(YOUR GOAL) Your answer should hold only the lines from the one with "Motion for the" through the end of the listing below, each retyped exactly.

◆ ◆ ◆ ◆ ◆

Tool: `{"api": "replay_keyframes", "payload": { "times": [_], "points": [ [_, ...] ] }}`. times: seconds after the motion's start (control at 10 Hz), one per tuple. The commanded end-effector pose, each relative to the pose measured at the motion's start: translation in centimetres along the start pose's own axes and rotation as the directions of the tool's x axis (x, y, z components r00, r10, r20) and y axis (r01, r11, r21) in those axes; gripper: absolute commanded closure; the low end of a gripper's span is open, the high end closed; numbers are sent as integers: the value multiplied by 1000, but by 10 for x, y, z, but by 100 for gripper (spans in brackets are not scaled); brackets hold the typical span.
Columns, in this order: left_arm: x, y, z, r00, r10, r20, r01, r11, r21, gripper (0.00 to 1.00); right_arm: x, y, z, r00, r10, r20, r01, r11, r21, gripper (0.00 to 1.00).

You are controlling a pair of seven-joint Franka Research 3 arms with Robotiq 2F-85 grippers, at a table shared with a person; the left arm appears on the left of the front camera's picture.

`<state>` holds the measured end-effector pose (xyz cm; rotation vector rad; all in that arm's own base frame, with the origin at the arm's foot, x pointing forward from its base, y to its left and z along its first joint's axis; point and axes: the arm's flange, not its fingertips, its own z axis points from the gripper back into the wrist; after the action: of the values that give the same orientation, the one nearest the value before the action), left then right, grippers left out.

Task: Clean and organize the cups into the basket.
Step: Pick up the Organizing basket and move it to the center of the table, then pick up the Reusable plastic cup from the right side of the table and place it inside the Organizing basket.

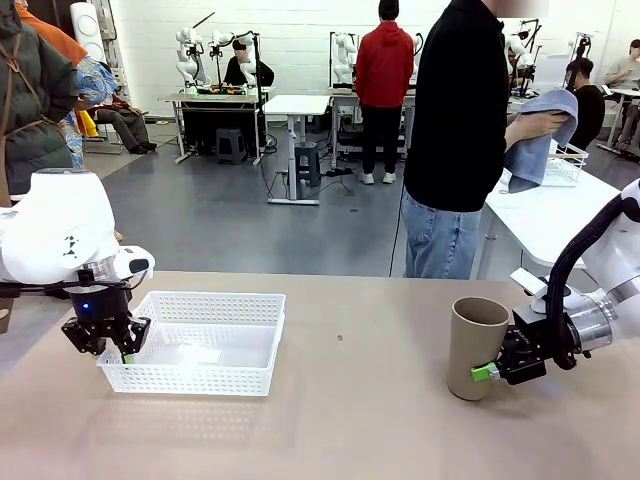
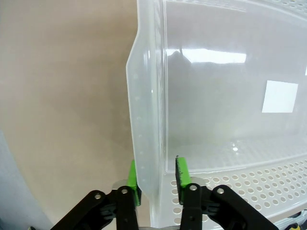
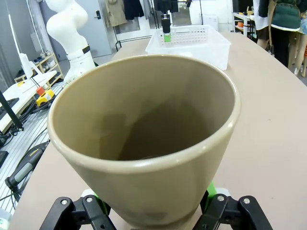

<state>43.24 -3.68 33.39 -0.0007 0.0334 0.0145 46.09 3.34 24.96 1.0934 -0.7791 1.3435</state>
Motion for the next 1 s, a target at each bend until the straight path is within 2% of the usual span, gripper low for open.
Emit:
{"api": "replay_keyframes", "payload": {
  "times": [0.0, 0.1, 0.2, 0.3, 0.5, 0.6, 0.7, 0.9],
  "points": [
    [4, -2, 2, 1000, 27, -16, -27, 1000, -14, 100, -5, 4, 2, 1000, -1, 2, 1, 1000, 16, 73],
    [5, -2, 2, 999, 28, -17, -28, 1000, -14, 100, -5, 4, 2, 1000, -1, 1, 1, 1000, 17, 100],
    [5, -2, 2, 999, 29, -16, -30, 999, -15, 100, -6, 3, 2, 1000, -2, -1, 2, 1000, 15, 73],
    [5, -2, 2, 999, 31, -17, -31, 999, -18, 100, -6, 4, 3, 1000, -5, -4, 5, 1000, 13, 100],
    [5, -2, 2, 1000, 20, -8, -20, 1000, -24, 100, -4, 7, 5, 1000, 0, -10, 0, 1000, 12, 100],
    [4, -2, 2, 1000, 23, -5, -23, 1000, -17, 100, -1, 13, 7, 999, 6, -41, -6, 1000, -15, 73],
    [3, -4, 1, 1000, 19, 12, -19, 1000, 2, 100, 8, 26, 11, 999, -2, -47, 1, 1000, -23, 32],
    [5, -16, -5, 1000, 9, 5, -9, 1000, -22, 100, 50, 75, 27, 997, -18, -76, 13, 998, -69, 32]
  ]
}}
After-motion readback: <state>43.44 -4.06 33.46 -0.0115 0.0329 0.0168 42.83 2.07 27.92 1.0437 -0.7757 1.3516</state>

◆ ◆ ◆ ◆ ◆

(YOUR RESPONSE)
Motion for the next 1 s, a target at each bend until the straight path is within 2% of the usual span, gripper low for open.
Emit:
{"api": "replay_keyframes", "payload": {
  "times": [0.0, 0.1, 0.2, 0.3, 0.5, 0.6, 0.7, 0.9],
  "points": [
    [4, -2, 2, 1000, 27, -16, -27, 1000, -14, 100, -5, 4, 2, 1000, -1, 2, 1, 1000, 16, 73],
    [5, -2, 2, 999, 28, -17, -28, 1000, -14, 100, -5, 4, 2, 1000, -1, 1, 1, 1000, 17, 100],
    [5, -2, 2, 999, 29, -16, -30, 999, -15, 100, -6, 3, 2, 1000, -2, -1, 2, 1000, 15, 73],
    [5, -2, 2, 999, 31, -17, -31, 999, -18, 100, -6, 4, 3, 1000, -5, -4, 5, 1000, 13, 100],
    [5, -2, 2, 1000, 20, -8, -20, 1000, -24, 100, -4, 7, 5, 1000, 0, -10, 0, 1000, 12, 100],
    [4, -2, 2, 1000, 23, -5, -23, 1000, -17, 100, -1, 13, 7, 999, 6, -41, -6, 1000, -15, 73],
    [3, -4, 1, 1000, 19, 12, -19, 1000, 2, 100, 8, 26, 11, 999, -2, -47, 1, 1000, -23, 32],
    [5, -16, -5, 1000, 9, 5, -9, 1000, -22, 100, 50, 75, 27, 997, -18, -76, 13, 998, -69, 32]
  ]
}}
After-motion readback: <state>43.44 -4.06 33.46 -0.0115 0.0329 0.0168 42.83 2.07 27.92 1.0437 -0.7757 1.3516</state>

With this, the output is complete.